India’s domestic budget for fighting tuberculosis showed a dramatic jump from about ₹700 crore in 2015 to ₹2,500 crore last year, according to a report from the World Health Organisation (WHO).
Typically most of India’s budget to combat the bacterial infection —that claimed 4.2 lakh last year—used to be dominated by international funding.
But, for the first time this has flipped. Domestic resources accounted for 74% of the $525 million spent in India last year, while it was only 38% in 2015.
“The big difference is that nearly ₹1,000 crore of non plan expenditure got added… next year you will see an even bigger spend,” A.K. Jha, Economic Adviser of the Union Health Ministry, said. “The role of the private sector is critical in reducing TB numbers,” he added.
In 2016, India recorded a 12% dip in the number of TB deaths from the previous year though the incidence dipped marginally by 1%.
The number of notified cases of drug-resistant tuberculosis (MDR-TB) jumped from 79,000 to 84,000 in 2016, a government official said, pointing to the deployment of better diagnostics. “Since last year, we’ve scaled up the use of molecular diagnostic tests to detect the infection… even on detection of drug-resistant TB there’s been an improvement,” he told The Hindu on Monday.

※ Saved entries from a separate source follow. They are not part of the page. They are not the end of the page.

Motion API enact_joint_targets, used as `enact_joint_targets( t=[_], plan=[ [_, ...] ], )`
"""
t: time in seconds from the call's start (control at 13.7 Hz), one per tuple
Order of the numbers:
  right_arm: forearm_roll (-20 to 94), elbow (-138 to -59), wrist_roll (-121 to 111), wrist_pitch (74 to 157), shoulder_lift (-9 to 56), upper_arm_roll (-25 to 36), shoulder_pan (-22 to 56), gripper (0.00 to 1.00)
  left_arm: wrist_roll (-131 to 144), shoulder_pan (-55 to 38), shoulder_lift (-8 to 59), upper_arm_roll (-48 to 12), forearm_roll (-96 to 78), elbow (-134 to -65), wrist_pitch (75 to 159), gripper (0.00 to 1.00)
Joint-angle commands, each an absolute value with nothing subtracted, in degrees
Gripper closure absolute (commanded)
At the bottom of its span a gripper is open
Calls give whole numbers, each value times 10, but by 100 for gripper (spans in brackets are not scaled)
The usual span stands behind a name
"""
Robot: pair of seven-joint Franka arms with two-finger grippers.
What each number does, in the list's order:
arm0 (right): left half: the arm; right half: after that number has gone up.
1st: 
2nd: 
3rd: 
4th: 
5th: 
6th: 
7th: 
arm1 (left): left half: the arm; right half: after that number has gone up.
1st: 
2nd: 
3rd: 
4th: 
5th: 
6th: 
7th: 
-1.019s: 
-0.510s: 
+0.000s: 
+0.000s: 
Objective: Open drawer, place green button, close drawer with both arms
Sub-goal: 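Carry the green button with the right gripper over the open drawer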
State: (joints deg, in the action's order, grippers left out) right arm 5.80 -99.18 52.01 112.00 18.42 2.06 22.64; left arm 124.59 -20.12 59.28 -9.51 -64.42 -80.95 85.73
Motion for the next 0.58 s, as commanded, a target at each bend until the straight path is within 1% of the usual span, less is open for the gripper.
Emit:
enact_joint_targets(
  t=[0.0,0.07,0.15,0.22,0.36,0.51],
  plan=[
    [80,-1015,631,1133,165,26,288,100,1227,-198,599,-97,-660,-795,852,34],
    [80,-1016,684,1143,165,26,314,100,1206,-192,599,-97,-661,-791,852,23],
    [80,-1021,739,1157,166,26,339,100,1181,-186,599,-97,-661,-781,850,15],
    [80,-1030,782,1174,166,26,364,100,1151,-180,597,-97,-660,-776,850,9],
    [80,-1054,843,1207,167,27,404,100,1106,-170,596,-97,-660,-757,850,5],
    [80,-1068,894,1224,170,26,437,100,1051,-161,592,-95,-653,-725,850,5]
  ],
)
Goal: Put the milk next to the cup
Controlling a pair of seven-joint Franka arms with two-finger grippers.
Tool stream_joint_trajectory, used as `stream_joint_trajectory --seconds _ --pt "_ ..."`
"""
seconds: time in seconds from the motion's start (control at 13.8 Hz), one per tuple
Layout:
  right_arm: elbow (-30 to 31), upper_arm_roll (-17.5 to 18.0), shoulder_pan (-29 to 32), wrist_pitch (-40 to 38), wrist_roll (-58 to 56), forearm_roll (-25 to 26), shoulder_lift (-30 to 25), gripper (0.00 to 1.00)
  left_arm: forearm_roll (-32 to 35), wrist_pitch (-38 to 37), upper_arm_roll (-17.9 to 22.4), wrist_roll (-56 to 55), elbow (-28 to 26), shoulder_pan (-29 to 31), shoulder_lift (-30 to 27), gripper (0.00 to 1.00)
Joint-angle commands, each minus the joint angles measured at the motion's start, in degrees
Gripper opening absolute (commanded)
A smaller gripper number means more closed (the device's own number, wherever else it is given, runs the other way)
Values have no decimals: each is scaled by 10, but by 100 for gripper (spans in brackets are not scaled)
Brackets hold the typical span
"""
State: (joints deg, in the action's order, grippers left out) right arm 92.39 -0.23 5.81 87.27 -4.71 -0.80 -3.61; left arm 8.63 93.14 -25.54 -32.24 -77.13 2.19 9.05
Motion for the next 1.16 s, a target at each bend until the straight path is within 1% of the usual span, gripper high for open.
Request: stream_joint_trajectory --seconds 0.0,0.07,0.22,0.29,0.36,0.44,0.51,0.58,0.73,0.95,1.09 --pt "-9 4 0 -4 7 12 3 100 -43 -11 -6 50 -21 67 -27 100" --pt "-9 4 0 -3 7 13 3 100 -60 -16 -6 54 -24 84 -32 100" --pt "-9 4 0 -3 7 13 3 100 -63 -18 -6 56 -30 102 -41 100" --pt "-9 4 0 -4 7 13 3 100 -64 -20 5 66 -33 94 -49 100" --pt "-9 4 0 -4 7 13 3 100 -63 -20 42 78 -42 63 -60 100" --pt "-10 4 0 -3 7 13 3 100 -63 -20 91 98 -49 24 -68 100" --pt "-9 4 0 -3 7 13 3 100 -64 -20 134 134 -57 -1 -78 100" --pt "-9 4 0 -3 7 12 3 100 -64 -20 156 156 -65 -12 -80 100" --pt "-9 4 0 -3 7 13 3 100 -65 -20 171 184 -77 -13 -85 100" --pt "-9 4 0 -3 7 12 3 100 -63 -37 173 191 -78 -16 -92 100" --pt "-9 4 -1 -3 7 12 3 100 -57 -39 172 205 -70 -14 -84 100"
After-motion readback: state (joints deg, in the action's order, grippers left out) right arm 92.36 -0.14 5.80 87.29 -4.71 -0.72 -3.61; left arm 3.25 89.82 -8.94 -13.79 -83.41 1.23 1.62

However, with 1.7 million new cases in 2016, India still continues to be the largest contributor to the global burden with up to a quarter of the 6.3 million new cases of TB (up from 6.1 million in 2015). Inspite of the dip, India accounts for about 32% of the number of people worldwide who succumbed to the disease.
The government has committed to achieve a ‘90-90-90 target’ by 2035 (90% reductions in incidence, mortality and catastrophic health expenditures due to TB). This is premised on improved diagnostics, shorter treatment courses, a better vaccine and comprehensive preventive strategies. In 2016, the WHO said that India had many more deaths and incidence of the disease than had been estimated over the years.
However, several activists say that inspite of the government commitments, TB is still stigmatized and under-reported — especially from the private sector — and top-line drugs are still inadequate to treat people who suffer from the drug-resistant forms of the disease.